Activity: Reproduce the entries exactly, but keep the pictures out of the copy.

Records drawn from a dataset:

= = = =

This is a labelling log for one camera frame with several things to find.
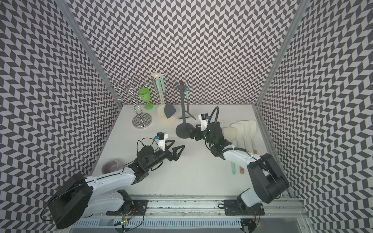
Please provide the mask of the cream spatula wooden handle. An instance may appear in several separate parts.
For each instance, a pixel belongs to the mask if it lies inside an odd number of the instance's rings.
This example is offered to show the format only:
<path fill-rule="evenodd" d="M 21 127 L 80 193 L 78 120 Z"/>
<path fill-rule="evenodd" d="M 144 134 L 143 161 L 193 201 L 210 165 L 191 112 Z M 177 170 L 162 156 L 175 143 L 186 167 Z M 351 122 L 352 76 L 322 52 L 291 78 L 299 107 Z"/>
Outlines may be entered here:
<path fill-rule="evenodd" d="M 240 139 L 243 137 L 244 133 L 244 126 L 239 123 L 233 123 L 231 124 L 231 128 L 235 129 L 233 130 L 234 133 L 232 133 L 232 138 L 235 139 L 237 147 L 240 147 Z M 236 174 L 236 165 L 235 163 L 231 162 L 232 167 L 232 173 Z M 244 174 L 244 168 L 240 167 L 240 174 Z"/>
<path fill-rule="evenodd" d="M 257 149 L 256 149 L 256 145 L 255 145 L 255 140 L 254 140 L 254 136 L 255 136 L 256 131 L 257 131 L 257 123 L 256 123 L 255 120 L 248 120 L 247 122 L 249 123 L 249 126 L 250 126 L 248 136 L 250 137 L 254 154 L 258 154 Z"/>

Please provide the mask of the cream spatula mint handle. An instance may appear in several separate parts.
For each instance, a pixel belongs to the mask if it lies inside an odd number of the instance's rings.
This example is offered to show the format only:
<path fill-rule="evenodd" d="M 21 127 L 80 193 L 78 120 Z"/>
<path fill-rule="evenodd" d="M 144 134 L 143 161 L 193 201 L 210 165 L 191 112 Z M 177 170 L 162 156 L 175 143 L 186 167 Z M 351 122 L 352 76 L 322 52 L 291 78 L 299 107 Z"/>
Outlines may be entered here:
<path fill-rule="evenodd" d="M 236 139 L 237 129 L 233 127 L 224 127 L 222 131 L 224 138 L 233 144 Z M 233 175 L 236 174 L 236 165 L 233 162 L 231 163 L 231 171 Z"/>

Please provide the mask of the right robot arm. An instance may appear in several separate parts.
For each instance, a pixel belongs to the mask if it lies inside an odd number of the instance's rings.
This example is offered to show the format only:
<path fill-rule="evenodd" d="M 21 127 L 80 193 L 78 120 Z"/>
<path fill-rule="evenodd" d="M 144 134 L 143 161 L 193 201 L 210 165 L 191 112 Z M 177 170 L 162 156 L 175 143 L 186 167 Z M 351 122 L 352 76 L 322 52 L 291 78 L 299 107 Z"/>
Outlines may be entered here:
<path fill-rule="evenodd" d="M 215 107 L 210 115 L 199 115 L 201 124 L 190 130 L 190 138 L 203 140 L 215 157 L 247 168 L 252 186 L 238 195 L 240 205 L 252 207 L 258 203 L 271 203 L 289 188 L 285 174 L 272 155 L 249 153 L 225 139 L 217 121 L 219 110 Z"/>

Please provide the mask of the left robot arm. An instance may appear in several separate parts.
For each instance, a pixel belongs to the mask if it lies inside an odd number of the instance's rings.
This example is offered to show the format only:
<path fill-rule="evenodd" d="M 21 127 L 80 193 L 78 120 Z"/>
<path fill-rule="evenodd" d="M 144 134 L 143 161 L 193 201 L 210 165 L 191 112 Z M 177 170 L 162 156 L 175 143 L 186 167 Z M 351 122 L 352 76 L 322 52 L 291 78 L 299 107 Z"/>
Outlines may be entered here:
<path fill-rule="evenodd" d="M 84 177 L 77 173 L 70 177 L 47 202 L 56 228 L 66 229 L 84 216 L 128 213 L 132 199 L 124 187 L 144 180 L 165 159 L 177 161 L 185 146 L 174 147 L 174 143 L 174 140 L 161 140 L 156 150 L 143 146 L 134 161 L 108 174 Z"/>

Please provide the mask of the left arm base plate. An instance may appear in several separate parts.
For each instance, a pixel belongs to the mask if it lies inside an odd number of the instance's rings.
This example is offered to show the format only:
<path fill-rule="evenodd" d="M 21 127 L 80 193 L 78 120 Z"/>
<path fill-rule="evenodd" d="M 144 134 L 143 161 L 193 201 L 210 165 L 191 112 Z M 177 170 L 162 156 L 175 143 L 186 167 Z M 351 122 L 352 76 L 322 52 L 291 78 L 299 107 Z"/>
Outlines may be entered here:
<path fill-rule="evenodd" d="M 125 201 L 118 210 L 116 211 L 107 211 L 107 216 L 122 216 L 122 215 L 129 215 L 129 216 L 142 216 L 146 214 L 146 210 L 148 207 L 148 200 L 133 200 L 133 201 Z"/>

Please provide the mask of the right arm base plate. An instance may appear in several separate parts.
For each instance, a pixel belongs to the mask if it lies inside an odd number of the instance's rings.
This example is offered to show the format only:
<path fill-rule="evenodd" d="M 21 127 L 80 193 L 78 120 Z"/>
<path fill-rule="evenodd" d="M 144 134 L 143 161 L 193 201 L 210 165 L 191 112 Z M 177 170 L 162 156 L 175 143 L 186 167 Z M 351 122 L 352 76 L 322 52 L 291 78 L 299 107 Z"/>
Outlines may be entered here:
<path fill-rule="evenodd" d="M 261 203 L 247 207 L 243 202 L 238 200 L 224 200 L 224 211 L 226 216 L 263 216 L 265 215 L 264 207 Z"/>

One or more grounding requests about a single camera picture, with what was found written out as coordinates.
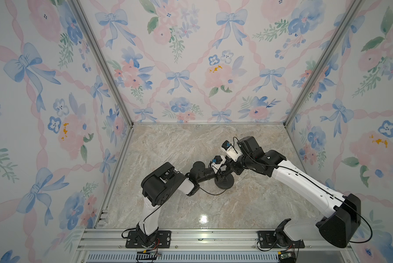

= = = =

Final answer:
This is a labelling log for one camera frame with several things to find.
Please provide the mask of the cream spatula wooden handle. An instance may appear in several separate parts.
For each instance, a pixel belongs to the mask if it lies inside an odd number of the instance's rings.
This example is offered to show the format only:
<path fill-rule="evenodd" d="M 21 127 L 80 193 L 78 120 Z"/>
<path fill-rule="evenodd" d="M 144 134 L 143 161 L 193 201 L 210 165 L 191 112 Z M 177 170 L 162 156 L 175 143 L 186 167 Z M 351 122 L 352 76 L 322 52 L 291 78 L 299 107 Z"/>
Outlines may be entered here:
<path fill-rule="evenodd" d="M 240 139 L 243 137 L 244 133 L 244 126 L 239 123 L 233 123 L 231 124 L 231 128 L 235 129 L 233 130 L 234 133 L 232 133 L 232 138 L 235 139 L 237 147 L 240 147 Z M 236 174 L 236 165 L 235 163 L 231 162 L 232 167 L 232 173 Z M 244 174 L 244 168 L 240 167 L 240 174 Z"/>
<path fill-rule="evenodd" d="M 257 149 L 256 149 L 256 145 L 255 145 L 255 140 L 254 140 L 254 136 L 255 136 L 256 131 L 257 131 L 257 123 L 256 123 L 255 120 L 248 120 L 247 122 L 249 123 L 249 126 L 250 126 L 248 136 L 250 137 L 254 154 L 258 154 Z"/>

Please provide the mask of the cream spatula mint handle. An instance may appear in several separate parts.
For each instance, a pixel belongs to the mask if it lies inside an odd number of the instance's rings.
This example is offered to show the format only:
<path fill-rule="evenodd" d="M 21 127 L 80 193 L 78 120 Z"/>
<path fill-rule="evenodd" d="M 144 134 L 143 161 L 193 201 L 210 165 L 191 112 Z M 177 170 L 162 156 L 175 143 L 186 167 Z M 351 122 L 352 76 L 322 52 L 291 78 L 299 107 Z"/>
Outlines may be entered here:
<path fill-rule="evenodd" d="M 236 139 L 237 129 L 233 127 L 224 127 L 222 131 L 224 138 L 233 144 Z M 233 175 L 236 174 L 236 165 L 233 162 L 231 163 L 231 171 Z"/>

Please provide the mask of the right robot arm. An instance may appear in several separate parts.
For each instance, a pixel belongs to the mask if it lies inside an odd number of the instance's rings.
This example is offered to show the format only:
<path fill-rule="evenodd" d="M 21 127 L 80 193 L 78 120 Z"/>
<path fill-rule="evenodd" d="M 144 134 L 143 161 L 193 201 L 210 165 L 191 112 Z M 177 170 L 162 156 L 175 143 L 186 167 Z M 351 122 L 352 76 L 322 52 L 291 78 L 299 107 Z"/>
Outlines may be entered here:
<path fill-rule="evenodd" d="M 215 107 L 210 115 L 199 115 L 201 124 L 190 130 L 190 138 L 203 140 L 215 157 L 247 168 L 252 186 L 238 195 L 240 205 L 252 207 L 258 203 L 271 203 L 289 188 L 285 174 L 272 155 L 249 153 L 225 139 L 217 121 L 219 110 Z"/>

Please provide the mask of the left robot arm. An instance may appear in several separate parts.
For each instance, a pixel belongs to the mask if it lies inside an odd number of the instance's rings.
This example is offered to show the format only:
<path fill-rule="evenodd" d="M 21 127 L 80 193 L 78 120 Z"/>
<path fill-rule="evenodd" d="M 144 134 L 143 161 L 193 201 L 210 165 L 191 112 Z M 177 170 L 162 156 L 175 143 L 186 167 Z M 351 122 L 352 76 L 322 52 L 291 78 L 299 107 Z"/>
Outlines may be entered here:
<path fill-rule="evenodd" d="M 84 177 L 77 173 L 70 177 L 47 202 L 56 228 L 66 229 L 84 216 L 128 213 L 132 199 L 124 187 L 144 180 L 165 159 L 177 161 L 185 146 L 174 147 L 174 143 L 174 140 L 161 140 L 156 150 L 143 146 L 134 161 L 108 174 Z"/>

Please provide the mask of the left arm base plate. An instance may appear in several separate parts.
For each instance, a pixel belongs to the mask if it lies inside an odd number of the instance's rings.
This example is offered to show the format only:
<path fill-rule="evenodd" d="M 21 127 L 80 193 L 78 120 Z"/>
<path fill-rule="evenodd" d="M 144 134 L 143 161 L 193 201 L 210 165 L 191 112 Z M 177 170 L 162 156 L 175 143 L 186 167 Z M 351 122 L 352 76 L 322 52 L 291 78 L 299 107 Z"/>
Outlines may be entered here:
<path fill-rule="evenodd" d="M 125 201 L 118 210 L 116 211 L 107 211 L 107 216 L 122 216 L 122 215 L 129 215 L 129 216 L 142 216 L 146 214 L 146 210 L 148 207 L 148 200 L 133 200 L 133 201 Z"/>

Please provide the mask of the right arm base plate. An instance may appear in several separate parts.
For each instance, a pixel belongs to the mask if it lies inside an odd number of the instance's rings.
This example is offered to show the format only:
<path fill-rule="evenodd" d="M 21 127 L 80 193 L 78 120 Z"/>
<path fill-rule="evenodd" d="M 144 134 L 143 161 L 193 201 L 210 165 L 191 112 Z M 177 170 L 162 156 L 175 143 L 186 167 Z M 351 122 L 352 76 L 322 52 L 291 78 L 299 107 Z"/>
Outlines may be entered here:
<path fill-rule="evenodd" d="M 261 203 L 247 207 L 243 202 L 238 200 L 224 200 L 224 211 L 226 216 L 263 216 L 265 215 L 264 207 Z"/>

One or more grounding requests about a single camera picture, with what was found written out as coordinates.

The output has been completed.